Епифаний мягко, кротко рассмеялся, как всхлипнул.
– Лучше со ста животными смеситься, нежели никонианским браком жену иметь, – снова загорготал Ефимко, на какой-то миг выскочил из келейки и вот уже волокет за косу послушницу Хионию, словно бы стояла девка за дверью и подгадывала той минуты. Ефимко поставил Хионию посреди кельи, заломил голову назад и сочно, грубо, с вызовом впился в ее вишенные напрягшиеся губы. Казалось, кровь тут хлынет ручьем. И спросил, победно оглядев всех, но особливо задержав взгляд на Феодоре, словно бы слышал его тайную муку:
– Ну, девка, и сладко тебе было ночью со мною?
– Сладко, батюшко родимый. Слаже медового вишенья.
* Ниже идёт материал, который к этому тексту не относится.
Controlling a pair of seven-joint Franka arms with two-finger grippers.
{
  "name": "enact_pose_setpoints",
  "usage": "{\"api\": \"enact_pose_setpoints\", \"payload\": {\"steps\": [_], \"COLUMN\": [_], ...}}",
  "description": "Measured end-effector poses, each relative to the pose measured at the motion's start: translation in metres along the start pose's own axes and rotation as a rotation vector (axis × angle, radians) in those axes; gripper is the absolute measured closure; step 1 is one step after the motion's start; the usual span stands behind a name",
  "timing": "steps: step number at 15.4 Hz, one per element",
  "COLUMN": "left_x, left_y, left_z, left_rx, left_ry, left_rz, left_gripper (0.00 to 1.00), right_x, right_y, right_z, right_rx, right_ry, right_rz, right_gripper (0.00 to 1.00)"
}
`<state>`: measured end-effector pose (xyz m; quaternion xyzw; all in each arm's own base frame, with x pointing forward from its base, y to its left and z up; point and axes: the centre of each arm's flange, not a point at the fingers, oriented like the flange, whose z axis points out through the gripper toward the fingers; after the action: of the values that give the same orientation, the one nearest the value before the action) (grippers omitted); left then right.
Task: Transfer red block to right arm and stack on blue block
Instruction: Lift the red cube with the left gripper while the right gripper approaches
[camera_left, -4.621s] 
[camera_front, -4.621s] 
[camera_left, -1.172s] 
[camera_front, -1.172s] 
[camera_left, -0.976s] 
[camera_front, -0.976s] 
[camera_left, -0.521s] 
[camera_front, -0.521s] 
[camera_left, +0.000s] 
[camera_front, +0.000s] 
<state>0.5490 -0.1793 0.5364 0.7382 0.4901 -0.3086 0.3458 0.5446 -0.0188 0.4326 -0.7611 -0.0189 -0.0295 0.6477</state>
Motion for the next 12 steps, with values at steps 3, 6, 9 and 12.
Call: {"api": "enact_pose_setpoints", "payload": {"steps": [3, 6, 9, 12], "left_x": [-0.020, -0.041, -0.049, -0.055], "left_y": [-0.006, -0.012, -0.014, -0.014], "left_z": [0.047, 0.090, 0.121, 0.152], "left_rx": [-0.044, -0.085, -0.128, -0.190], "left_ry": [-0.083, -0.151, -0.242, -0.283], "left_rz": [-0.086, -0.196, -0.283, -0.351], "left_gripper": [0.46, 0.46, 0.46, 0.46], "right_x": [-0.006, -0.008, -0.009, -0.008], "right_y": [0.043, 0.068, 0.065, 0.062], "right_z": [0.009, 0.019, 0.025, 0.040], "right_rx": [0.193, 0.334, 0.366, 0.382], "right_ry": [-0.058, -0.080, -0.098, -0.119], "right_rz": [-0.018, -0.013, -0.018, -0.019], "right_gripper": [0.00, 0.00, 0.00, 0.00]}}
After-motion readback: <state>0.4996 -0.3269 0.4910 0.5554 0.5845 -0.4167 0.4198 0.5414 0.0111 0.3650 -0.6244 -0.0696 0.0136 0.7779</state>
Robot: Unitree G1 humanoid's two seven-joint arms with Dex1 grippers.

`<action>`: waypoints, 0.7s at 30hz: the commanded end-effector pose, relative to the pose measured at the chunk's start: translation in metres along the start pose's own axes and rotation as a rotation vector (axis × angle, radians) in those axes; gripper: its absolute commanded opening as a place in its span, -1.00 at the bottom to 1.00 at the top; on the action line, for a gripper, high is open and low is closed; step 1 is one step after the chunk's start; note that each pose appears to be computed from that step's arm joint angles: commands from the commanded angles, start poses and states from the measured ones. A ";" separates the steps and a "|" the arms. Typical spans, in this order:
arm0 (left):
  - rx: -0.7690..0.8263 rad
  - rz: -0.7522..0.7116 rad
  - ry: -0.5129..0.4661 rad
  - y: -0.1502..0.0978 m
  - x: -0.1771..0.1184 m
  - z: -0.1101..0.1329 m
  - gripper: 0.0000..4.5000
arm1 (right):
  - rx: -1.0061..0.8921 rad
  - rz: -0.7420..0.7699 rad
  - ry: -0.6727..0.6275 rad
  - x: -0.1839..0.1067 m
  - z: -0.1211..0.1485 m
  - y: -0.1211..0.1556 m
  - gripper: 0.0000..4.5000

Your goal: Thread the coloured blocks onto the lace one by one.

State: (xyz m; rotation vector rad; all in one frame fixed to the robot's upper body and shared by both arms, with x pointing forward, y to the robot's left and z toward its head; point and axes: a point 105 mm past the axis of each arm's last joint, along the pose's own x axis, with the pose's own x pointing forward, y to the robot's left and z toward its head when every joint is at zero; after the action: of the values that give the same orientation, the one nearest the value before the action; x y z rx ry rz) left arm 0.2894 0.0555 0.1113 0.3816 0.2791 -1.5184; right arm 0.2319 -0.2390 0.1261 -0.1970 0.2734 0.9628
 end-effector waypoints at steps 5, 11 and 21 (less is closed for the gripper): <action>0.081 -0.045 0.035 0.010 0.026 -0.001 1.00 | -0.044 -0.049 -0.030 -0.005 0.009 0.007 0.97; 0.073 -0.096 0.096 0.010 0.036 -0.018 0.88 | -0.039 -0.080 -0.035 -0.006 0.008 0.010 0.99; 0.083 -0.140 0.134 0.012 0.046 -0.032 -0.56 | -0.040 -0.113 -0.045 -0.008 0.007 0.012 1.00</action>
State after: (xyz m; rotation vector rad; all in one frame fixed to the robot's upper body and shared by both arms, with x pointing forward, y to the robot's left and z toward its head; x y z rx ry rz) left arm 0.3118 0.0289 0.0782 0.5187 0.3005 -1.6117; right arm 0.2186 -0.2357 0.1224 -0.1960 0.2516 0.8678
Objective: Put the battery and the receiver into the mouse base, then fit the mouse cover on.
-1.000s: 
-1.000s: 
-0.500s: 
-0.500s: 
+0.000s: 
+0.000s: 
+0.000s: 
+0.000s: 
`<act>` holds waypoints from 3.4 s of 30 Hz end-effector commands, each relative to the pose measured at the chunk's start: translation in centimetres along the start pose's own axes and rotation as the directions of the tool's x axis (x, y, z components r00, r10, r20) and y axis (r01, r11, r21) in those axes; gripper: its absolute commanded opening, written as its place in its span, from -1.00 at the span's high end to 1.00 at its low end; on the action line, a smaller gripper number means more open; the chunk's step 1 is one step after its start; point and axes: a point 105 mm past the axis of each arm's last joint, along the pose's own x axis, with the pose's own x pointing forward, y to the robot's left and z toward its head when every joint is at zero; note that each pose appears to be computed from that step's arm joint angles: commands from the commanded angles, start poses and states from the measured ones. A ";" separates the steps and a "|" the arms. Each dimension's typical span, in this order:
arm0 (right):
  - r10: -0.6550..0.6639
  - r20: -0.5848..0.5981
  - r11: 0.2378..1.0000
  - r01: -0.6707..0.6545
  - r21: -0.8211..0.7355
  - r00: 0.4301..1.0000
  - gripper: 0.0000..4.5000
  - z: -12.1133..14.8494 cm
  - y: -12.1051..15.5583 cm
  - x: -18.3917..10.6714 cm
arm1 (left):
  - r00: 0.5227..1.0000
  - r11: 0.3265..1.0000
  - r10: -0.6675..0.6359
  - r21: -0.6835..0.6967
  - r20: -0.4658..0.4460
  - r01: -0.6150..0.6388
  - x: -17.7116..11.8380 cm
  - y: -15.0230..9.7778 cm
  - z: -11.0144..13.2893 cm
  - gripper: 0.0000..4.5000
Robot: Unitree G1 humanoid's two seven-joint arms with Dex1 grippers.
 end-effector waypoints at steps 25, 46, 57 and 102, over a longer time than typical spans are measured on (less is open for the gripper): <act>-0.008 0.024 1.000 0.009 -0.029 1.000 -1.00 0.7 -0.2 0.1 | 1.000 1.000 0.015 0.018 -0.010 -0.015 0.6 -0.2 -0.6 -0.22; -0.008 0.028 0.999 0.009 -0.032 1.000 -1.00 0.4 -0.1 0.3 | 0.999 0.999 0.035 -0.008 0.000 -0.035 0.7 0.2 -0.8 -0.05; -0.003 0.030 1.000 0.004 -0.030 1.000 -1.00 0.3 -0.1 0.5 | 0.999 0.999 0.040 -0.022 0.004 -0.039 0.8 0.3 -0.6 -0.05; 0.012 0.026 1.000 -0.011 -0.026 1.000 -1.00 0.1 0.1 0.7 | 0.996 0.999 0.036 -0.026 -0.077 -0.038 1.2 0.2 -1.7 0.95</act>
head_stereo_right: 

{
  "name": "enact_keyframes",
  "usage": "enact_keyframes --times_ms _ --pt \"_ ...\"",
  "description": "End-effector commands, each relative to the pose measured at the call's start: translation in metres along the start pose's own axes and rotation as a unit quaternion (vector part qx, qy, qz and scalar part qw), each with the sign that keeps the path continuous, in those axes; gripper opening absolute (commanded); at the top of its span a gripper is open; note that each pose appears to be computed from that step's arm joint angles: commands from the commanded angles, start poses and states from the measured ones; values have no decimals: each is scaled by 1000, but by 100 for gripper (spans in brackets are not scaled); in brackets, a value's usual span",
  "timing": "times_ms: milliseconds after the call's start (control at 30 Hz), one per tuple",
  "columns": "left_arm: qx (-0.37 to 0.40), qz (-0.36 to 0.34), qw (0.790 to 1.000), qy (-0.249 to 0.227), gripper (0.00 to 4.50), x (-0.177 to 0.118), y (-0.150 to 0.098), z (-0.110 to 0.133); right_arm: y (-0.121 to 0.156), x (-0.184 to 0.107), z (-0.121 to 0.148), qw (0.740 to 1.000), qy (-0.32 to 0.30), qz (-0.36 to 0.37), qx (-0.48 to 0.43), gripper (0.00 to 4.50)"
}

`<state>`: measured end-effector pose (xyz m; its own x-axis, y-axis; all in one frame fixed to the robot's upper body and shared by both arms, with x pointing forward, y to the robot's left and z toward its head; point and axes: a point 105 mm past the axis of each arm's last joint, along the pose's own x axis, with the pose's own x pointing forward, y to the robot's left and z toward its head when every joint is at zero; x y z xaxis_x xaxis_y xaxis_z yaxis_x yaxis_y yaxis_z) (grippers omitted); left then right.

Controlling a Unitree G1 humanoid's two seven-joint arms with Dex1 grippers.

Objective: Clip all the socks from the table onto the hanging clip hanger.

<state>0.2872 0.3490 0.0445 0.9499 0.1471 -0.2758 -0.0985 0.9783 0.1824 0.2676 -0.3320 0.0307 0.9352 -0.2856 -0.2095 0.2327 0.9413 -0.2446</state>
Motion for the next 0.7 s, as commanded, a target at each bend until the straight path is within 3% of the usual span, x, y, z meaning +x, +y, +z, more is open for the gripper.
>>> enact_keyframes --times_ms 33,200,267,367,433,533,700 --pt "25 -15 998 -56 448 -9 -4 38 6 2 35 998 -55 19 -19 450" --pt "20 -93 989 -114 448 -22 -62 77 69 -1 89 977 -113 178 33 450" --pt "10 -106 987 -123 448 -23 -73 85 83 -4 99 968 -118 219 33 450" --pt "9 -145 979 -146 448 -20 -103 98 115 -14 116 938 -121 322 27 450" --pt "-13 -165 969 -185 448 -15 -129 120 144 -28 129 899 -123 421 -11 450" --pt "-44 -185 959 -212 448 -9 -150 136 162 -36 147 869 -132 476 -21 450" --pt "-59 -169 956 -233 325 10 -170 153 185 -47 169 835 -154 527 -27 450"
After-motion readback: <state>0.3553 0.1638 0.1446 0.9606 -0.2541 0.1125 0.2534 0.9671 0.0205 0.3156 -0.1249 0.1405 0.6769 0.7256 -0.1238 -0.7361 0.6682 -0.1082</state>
Юродивый вцепился за литой верижный крест, моля о спасении заблудшей души, и тонкие пальцы сбелели. Феодор, раздувая широко взрезанные ноздри, что-то гугниво затянул на одном бессмысленном звуке. Внутри его все плакало и стенало.
– А я што баял? Слыхали?.. Го-го-го, – заржал эконом, и смолевая борода задымилась от пылающих угольев в темных зенках.
И содрогнулся Феодор, услышав непотребное. Казалось, орда демонов восшумела крылами и расселась по лавкам и на конике у порога и витые рога козлища выросли над чистым восковым лбом послушницы.
– Тьфу, тьфу, тьфу! – замахал юродивый заполошно, заполоскал пред своим лицом рваными рукавами кабата. – Каменье на свинец... На ваши хари непотребные ужо ниспошлет Богородица Заступница каменный град! Весть через меня! Очнитеся, кощунники! – напоследях вскричал Феодор и, громко ступая, выбежал из келеицы, уже верно зная, что навсегда.
– Эво-о поскочил! Застучал черт копытами! – донеслось Феодору в спину.